Les partenaires sociaux européens du tourisme appellent à une concurrence loyale

10/12/15

Les partenaires sociaux européens du tourisme appellent à une concurrence loyale avec les acteurs de l’économie dite « collaborative »

 

A l'occasion de la Session plénière de la Commission européenne sur le Dialogue Social, présidée par Jean-Marc Banquet d'Orx, Trésorier de l'UMIH, tenue le 4 décembre à Bruxelles, l'HOTREC et l'EFFAT ont publié une déclaration commune sur l'économie dite « collaborative », appelant à une concurrence loyale entre tous les acteurs du secteur du tourisme. Dans le cadre de leur programme de travail 2016-2017, les partenaires sociaux continueront à échanger sur les préoccupations et les défis communs que l'économie dite « collaborative » soulève pour les consommateurs, mais aussi les entreprises et leurs salariés.

 

Au cours de leurs différentes réunions sur le dialogue social en 2014 et 2015, les représentants ont affirmé leurs préoccupations liées à l'émergence et la propagation rapide de l'économie dite « collaborative » dans le secteur de l'hébergement touristique marchand, qui se développe de manière industrielle, incontrôlée et non réglementée. Pour cette raison, les partenaires sociaux de l'UE du secteur du tourisme ont décidé, à l’instar des syndicats de salariés new-yorkais, d'unir leurs forces aux organisations professionnelles pour discuter de l'impact de l'économie dite « collaborative » sur les entreprises et l'emploi.

 

« Les entreprises du secteur du tourisme, qui sont dans la grande majorité des petites et moyennes entreprises, se trouvent soumises à des réglementations lourdes dans tous les pays. Le respect de ces réglementations augmente nécessairement le prix du service fourni, mais assure d'autre part un environnement de travail encadré pour les salariés et un service sécurisé de qualité pour les consommateurs », a déclaré Jean-Marc Banquet d'Orx.

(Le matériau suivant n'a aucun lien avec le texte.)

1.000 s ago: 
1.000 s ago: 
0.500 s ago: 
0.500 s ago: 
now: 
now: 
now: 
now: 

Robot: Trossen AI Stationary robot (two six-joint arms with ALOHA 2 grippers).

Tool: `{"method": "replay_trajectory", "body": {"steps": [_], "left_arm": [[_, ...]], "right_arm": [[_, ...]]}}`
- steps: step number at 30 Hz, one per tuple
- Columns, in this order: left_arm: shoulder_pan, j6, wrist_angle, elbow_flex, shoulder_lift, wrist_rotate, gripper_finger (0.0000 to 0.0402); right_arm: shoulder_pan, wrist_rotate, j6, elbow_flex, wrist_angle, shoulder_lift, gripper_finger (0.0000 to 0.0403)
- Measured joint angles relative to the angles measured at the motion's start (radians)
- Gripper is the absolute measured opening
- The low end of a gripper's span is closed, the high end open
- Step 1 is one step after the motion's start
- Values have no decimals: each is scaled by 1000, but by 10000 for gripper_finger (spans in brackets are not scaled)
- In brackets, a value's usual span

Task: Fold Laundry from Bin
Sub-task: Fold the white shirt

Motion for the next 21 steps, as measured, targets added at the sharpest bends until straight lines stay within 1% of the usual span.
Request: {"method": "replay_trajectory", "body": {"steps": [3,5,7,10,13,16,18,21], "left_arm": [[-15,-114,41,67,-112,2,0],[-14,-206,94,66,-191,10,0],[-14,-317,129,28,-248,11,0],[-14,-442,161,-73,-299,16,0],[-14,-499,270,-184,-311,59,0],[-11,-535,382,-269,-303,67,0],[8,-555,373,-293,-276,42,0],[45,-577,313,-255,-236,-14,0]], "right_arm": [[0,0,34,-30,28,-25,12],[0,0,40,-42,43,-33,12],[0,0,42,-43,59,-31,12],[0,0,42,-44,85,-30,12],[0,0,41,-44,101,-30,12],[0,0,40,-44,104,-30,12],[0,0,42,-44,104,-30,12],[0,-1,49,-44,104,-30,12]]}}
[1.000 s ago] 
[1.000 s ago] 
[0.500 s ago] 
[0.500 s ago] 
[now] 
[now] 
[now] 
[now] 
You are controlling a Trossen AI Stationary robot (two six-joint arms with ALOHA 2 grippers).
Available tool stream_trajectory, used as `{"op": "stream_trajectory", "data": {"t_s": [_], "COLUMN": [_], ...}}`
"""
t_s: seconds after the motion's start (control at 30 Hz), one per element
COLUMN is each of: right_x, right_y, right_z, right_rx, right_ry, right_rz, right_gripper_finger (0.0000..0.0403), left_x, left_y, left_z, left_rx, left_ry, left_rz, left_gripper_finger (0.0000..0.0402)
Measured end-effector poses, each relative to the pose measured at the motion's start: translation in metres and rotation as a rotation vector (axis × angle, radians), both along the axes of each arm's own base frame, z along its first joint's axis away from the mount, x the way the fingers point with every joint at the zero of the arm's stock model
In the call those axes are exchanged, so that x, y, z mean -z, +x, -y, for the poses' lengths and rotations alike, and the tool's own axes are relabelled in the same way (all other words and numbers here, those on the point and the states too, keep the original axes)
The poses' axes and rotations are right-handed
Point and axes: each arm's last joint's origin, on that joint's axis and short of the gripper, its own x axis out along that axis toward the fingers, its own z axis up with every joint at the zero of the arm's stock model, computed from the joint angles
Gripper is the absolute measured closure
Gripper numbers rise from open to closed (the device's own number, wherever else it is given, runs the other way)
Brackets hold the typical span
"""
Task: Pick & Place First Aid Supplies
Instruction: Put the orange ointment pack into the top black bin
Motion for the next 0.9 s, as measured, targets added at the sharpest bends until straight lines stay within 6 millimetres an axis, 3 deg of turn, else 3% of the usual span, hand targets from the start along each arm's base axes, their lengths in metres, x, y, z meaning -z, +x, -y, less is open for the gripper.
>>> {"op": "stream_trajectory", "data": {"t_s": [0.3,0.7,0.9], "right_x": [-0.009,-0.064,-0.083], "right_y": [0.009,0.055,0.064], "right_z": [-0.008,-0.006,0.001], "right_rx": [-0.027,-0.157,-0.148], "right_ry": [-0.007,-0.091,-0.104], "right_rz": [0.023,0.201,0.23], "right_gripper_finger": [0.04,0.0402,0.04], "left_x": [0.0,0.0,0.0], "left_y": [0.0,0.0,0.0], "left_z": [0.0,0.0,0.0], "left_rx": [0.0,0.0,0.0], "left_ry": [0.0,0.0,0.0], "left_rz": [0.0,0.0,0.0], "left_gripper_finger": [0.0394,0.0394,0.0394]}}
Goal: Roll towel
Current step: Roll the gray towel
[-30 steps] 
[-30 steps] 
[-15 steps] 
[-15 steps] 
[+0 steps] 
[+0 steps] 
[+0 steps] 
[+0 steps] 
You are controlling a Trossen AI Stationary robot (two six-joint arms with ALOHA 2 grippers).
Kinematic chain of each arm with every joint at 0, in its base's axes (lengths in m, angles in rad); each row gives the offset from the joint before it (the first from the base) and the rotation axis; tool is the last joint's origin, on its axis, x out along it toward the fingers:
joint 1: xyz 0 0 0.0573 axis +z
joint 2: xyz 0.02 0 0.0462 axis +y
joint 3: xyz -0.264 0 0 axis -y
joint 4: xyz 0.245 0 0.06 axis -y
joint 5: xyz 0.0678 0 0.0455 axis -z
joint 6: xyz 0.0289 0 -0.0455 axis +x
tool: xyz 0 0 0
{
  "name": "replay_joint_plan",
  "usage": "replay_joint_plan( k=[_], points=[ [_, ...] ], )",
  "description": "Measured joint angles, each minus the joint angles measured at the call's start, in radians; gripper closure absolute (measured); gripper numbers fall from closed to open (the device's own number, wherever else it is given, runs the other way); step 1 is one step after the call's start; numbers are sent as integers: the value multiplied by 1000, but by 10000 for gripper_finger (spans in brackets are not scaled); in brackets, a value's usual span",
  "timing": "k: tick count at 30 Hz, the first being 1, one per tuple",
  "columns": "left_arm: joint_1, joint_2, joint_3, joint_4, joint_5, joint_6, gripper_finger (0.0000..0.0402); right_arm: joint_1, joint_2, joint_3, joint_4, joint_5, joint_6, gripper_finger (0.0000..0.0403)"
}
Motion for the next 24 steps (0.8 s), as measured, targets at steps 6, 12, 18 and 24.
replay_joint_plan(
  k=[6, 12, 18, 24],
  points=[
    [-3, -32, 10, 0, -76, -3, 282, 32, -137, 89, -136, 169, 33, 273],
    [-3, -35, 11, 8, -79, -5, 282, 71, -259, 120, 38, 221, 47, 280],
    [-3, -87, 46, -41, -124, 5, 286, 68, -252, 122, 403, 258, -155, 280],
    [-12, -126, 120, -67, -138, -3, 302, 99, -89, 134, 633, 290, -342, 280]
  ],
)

« Les entreprises établies dans le secteur de l'hôtellerie doivent se conformer à la réglementation du travail, y compris les conventions collectives et veiller au respect des droits des travailleurs du secteur », a ajouté Harald Wiedenhofer, Secrétaire général de l'EFFAT. « Nous craignons que l'offre accrue de services d'hébergement au travers de l'économie dite « collaborative » entraîne une diminution de l'emploi régulier et une augmentation de la création d'emplois informels, étendant ainsi le travail précaire et non déclaré et la concurrence déloyale », a conclu Harald Wiedenhofer.

 

Nous en appelons aux autorités publiques pour recueillir des données sur l'impact de l'économie dite « collaborative » sur les entreprises et sur l'emploi dans le tourisme et pour garantir que la législation sociale soit pleinement respectée par tous.